4/15 Update: Tyler Durden over at Seeking Alpha got an interview with Blackrock’s Peter Fisher. He pointed out that the GS profits are basically a 1-time occurance, courtesy of AIG unwinding assets (and cutting some big checks to its investment partners).  I like Tyler’s choice of download services, too. There’s some sober reality on Wells Fargo’s profits, too.

Goldman Sachs is poised to announce major profits, as well as a plan to pay back $10 billion (bn) it got from the US government.  They’re planning a stock offering of $5 bn in order to raise enough money to pay back the government. According to the WSJ article,  “There is increasing discomfort with the ability of Congress and the Treasury to rewrite the rules as they go along.”  Fair enough. As Rick Newman at seekingalpha points out, banks have good reason to get out of Uncle Sam’s bed as quick as they can.  But tell me how GS made these profits in a down economy?

They got $10 bn from Uncle Sam, and $12.9 bn from AIG, who got it from Uncle Sam. They invested that money wisely. I’m glad they were able to turn a profit with that money, but it just shows how TARP funds were misspent.

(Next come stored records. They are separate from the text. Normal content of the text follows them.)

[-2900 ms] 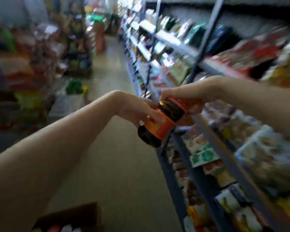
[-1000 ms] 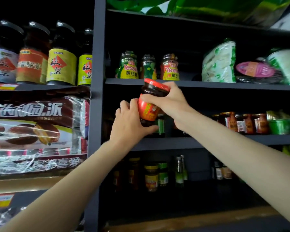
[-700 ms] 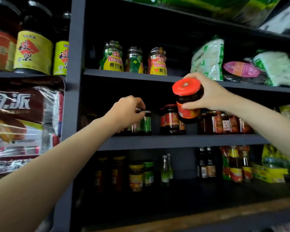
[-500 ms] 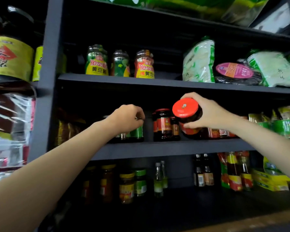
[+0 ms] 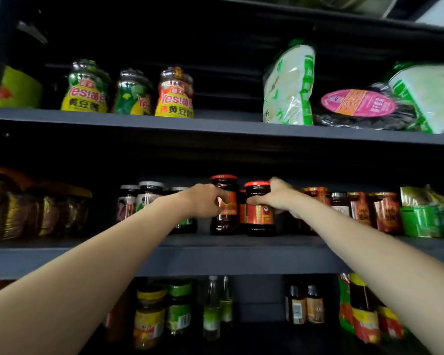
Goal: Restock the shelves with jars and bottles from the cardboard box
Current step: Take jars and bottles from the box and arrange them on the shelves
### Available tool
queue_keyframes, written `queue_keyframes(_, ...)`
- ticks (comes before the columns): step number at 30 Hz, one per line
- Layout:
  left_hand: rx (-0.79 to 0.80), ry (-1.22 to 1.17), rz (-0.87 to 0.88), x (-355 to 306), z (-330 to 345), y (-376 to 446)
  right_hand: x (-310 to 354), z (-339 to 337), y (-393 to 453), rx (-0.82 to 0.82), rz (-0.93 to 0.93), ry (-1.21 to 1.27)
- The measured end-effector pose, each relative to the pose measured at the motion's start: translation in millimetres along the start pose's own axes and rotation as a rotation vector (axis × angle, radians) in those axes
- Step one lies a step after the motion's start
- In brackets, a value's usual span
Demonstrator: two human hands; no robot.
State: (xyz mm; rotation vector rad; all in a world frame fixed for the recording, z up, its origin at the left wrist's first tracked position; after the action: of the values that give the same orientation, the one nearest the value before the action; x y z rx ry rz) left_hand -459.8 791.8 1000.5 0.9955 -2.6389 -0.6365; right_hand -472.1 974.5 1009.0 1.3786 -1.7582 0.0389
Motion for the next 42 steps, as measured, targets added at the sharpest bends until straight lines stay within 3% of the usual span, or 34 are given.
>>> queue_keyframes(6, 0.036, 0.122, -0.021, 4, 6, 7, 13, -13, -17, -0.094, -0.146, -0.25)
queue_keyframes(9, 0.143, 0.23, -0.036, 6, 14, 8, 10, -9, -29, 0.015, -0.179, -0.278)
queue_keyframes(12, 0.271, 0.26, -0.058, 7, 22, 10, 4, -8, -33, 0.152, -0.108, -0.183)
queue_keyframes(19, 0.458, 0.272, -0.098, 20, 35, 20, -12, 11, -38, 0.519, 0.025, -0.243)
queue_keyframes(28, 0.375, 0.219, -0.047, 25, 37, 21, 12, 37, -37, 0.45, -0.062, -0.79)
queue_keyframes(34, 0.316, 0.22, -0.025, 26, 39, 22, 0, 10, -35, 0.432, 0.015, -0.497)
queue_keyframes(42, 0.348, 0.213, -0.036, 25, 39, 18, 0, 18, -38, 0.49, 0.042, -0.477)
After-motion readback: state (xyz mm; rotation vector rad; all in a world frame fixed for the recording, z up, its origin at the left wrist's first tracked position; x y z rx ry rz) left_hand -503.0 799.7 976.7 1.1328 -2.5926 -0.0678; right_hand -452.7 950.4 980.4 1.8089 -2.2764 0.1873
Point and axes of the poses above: each hand's wrist, its own y-axis towards the middle knuckle, its own z-axis out of the palm, x = y × z, the point moved 5 cm from there along y, towards the middle knuckle, and after that the axes turned 8 degrees about z, right-handed, at the moved point
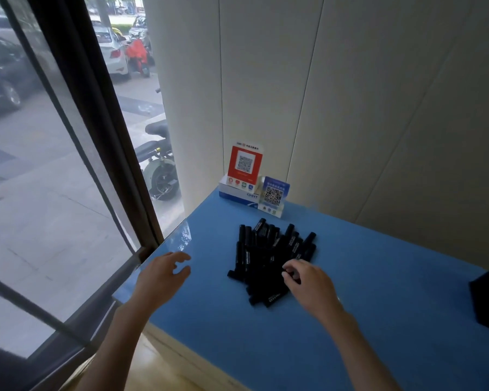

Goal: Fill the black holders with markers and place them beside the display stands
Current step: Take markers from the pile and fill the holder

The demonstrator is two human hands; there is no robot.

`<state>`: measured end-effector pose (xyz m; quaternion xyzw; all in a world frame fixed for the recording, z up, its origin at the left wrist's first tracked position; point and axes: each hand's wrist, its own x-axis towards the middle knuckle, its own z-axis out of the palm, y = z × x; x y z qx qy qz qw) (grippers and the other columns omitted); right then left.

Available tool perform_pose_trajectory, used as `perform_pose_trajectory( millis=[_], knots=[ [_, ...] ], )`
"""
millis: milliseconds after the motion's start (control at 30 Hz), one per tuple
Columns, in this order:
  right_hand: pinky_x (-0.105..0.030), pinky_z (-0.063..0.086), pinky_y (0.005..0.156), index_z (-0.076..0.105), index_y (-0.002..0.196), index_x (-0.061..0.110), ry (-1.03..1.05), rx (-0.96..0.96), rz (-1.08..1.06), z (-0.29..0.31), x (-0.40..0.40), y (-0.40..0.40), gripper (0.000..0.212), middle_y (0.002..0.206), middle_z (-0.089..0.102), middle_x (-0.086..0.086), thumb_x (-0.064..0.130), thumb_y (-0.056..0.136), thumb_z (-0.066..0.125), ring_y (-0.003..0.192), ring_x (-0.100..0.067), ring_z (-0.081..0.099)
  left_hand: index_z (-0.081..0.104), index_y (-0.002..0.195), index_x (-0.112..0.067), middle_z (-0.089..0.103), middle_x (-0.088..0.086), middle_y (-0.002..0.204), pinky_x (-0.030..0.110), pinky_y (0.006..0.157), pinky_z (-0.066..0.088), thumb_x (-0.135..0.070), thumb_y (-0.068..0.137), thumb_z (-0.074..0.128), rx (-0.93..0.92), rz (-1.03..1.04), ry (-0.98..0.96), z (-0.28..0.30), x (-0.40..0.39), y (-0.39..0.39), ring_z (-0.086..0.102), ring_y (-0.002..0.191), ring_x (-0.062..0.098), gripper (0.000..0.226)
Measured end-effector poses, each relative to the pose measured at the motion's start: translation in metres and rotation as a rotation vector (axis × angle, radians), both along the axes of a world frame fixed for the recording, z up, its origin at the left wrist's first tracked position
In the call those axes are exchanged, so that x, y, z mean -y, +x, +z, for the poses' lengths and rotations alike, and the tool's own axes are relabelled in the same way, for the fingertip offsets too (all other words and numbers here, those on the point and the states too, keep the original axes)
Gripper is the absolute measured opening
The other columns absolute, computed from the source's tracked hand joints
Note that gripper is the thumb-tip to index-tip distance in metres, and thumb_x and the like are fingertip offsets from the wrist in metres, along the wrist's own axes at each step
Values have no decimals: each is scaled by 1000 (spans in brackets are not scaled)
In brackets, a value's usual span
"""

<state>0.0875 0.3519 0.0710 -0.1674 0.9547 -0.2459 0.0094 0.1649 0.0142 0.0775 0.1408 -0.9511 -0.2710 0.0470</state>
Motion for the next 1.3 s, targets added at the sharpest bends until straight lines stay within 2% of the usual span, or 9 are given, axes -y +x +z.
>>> perform_pose_trajectory(
  millis=[300, 467, 733, 900, 1033, 1100, 1233, 1300],
  knots=[
    [-22, 51, 72, 63, 106, 31, 24, 16, -79, -9, 12, -56, 12, 94, 62, 19, 36, 95, 59, 82, 1, 58, 67, 117, -34, 67, -12, 109, 33, 83, 53, -34, 92, 65, 32, 0, 31, -2, 34, -78, 63, 94, 9, 24],
    [-28, 54, 74, 63, 107, 31, 29, 50, -149, -16, 29, -71, 14, 99, 64, 16, 36, 95, 58, 85, -4, 60, 65, 116, -33, 65, -12, 109, 32, 85, 53, -35, 94, 62, 111, -127, 41, -23, 27, -115, 63, 97, 10, 23],
    [-26, 55, 72, 63, 109, 31, 49, 112, -264, -32, 48, -76, 16, 98, 63, 17, 38, 96, 56, 85, -2, 60, 62, 121, -34, 64, -14, 116, 30, 84, 51, -45, 93, 56, 277, -335, -15, -57, 7, -160, 62, 103, 10, 30],
    [-25, 53, 71, 63, 107, 32, 64, 109, -327, -35, 46, -76, 14, 96, 63, 18, 38, 95, 57, 84, -2, 59, 63, 116, -28, 66, -6, 112, 33, 78, 51, -61, 90, 52, 381, -358, -58, -70, -17, -180, 63, 100, 19, 43],
    [-25, 54, 69, 63, 106, 32, 75, 129, -357, -40, 40, -73, 14, 94, 63, 19, 39, 95, 57, 80, -1, 59, 58, 94, -15, 62, 1, 89, 33, 67, 48, -67, 90, 50, 449, -349, -124, -75, -38, -186, 61, 80, 24, 53],
    [-23, 53, 69, 63, 105, 32, 61, 137, -369, -42, 38, -70, 12, 93, 64, 20, 37, 95, 58, 79, 0, 60, 52, 90, -15, 57, 1, 83, 33, 62, 45, -68, 90, 50, 449, -335, -150, -77, -46, -189, 57, 75, 22, 53],
    [-18, 49, 67, 63, 102, 31, 59, 158, -364, -44, 35, -68, 10, 90, 64, 18, 36, 95, 58, 78, 0, 60, 46, 95, -16, 53, -1, 91, 33, 68, 42, -66, 90, 48, 426, -314, -203, -77, -55, -193, 51, 83, 20, 50],
    [-18, 49, 66, 64, 102, 29, 47, 162, -366, -44, 34, -67, 11, 88, 64, 18, 35, 95, 58, 77, -1, 61, 48, 99, -15, 55, 0, 96, 33, 70, 42, -62, 90, 50, 424, -313, -226, -78, -56, -192, 54, 88, 21, 48]
  ],
)
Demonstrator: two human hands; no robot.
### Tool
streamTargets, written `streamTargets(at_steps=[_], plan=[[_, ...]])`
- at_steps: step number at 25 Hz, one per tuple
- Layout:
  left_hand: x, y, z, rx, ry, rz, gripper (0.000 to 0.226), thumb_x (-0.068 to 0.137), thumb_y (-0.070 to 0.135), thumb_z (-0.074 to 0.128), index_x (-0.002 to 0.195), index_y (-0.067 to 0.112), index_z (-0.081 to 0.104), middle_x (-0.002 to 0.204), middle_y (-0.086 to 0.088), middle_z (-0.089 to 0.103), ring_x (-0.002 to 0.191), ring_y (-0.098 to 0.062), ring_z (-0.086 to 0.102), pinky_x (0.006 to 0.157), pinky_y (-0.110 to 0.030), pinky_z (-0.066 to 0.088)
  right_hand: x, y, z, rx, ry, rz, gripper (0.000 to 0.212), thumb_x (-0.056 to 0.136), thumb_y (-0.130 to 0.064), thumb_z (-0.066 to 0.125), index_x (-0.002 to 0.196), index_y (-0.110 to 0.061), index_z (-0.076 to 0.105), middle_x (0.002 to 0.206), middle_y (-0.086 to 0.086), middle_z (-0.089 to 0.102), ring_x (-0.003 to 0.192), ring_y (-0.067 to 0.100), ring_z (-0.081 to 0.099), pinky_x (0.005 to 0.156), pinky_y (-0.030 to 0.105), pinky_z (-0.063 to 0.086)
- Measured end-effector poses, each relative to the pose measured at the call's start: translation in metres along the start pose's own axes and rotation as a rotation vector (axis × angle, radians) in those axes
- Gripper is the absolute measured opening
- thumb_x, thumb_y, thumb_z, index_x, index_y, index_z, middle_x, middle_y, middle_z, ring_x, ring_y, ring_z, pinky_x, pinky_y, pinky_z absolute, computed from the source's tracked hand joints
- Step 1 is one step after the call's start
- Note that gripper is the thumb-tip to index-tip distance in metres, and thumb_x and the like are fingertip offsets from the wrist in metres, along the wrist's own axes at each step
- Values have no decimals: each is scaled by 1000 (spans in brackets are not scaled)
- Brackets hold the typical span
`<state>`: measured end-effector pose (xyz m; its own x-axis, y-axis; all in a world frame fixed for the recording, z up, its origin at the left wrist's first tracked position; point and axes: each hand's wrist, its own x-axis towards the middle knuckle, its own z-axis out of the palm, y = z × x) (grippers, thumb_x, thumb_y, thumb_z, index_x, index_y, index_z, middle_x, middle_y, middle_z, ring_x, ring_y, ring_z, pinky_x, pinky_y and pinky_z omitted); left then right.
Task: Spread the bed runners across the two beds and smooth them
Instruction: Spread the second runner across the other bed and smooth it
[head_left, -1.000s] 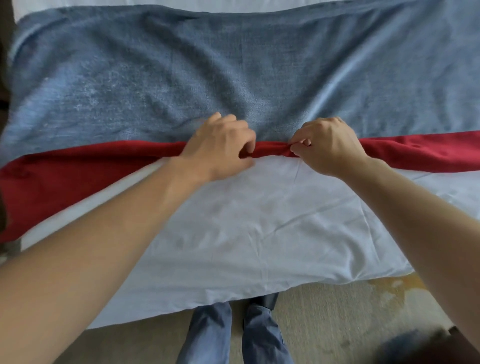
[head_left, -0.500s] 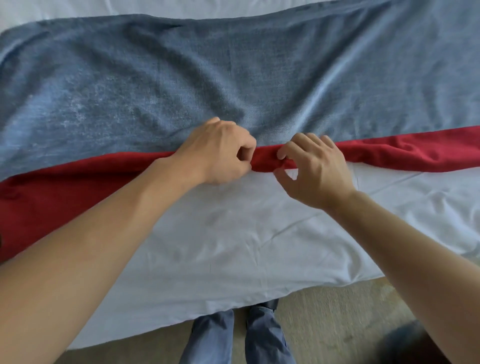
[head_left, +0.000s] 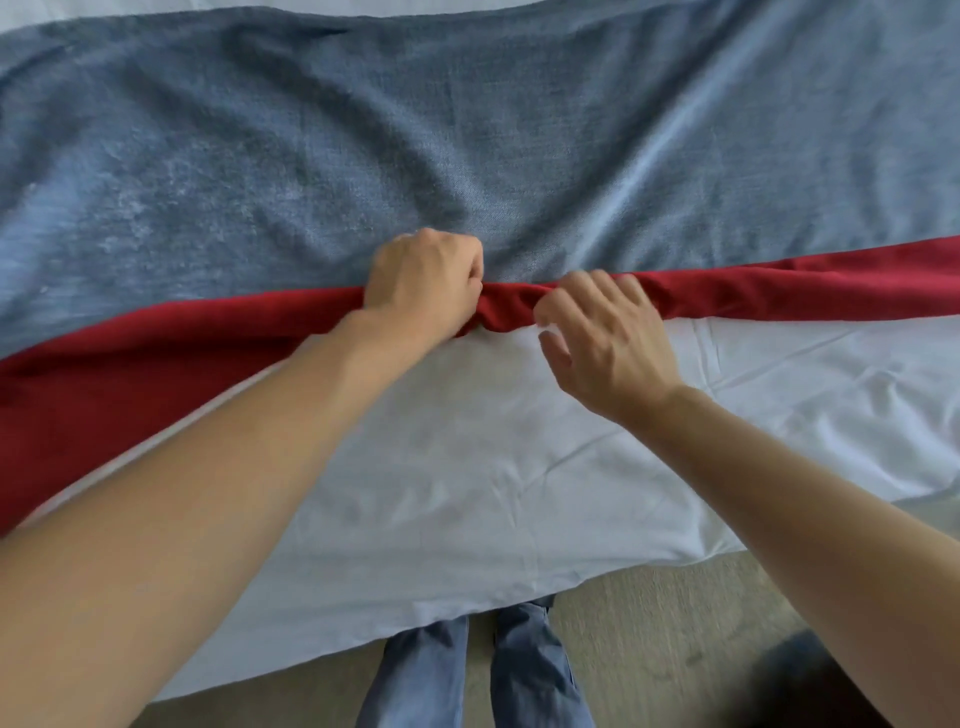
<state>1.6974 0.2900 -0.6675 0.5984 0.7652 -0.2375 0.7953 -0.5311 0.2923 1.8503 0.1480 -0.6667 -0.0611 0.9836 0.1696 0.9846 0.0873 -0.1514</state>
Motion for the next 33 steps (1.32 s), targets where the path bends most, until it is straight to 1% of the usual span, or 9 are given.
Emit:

GS still has the bad loans on its books. The underlying problem (failing mortgages) wasn’t addressed with this money. we instead hid the problem by creating an easy money environment and giving banks more money to lend. But that money came from debt, and the good news we hear today will be mirrored by bad news down the road. But hey, I’m sure none of the NEW loans that Goldman Sachs made will default, right? I mean, that would just be making a bad problem worse.

Ian Welsh at HuffPo points out a similar situation at Wells Fargo. Wells Fargo got a bunch of money ($25 bn) from the government, and, coupled with the very low interest rates, earned a bunch of money with it. Oh, they also bought Bank of America. Yippee! Umm, how does that help solve our problem?  Not only are the banks NOT cleaning up their toxic mortgage mess (which ultimately depends on consumers with good credit buying homes), but they’re raking in money with new fees:

While the Fed cuts the banks slack, the bankers are busy turning the screws on their debtors by raising credit card rates and fees, and harassing distressed borrowers with all the zeal of the Roman army sacking Palestine.

Wells Fargo is also forcing American workers to train their foreign replacements.  Don’t forget, Wells Fargo was basically forced into taking TARP funds. And their CEO is pretty annoyed at government’s handling of the whole situation. So it’s quite possible that all of these steps are being taken to make balance sheets that are pretty enough in the short term to get out from under the government’s thumb. Will it work? The White House hasn’t seemed very interested in taking back TARP funds.

So, thanks to government intervention, big banks got bigger, Americans are being laid off, bank fees are going up, and the underlying loan problem hasn’t been fixed. That’s government in action!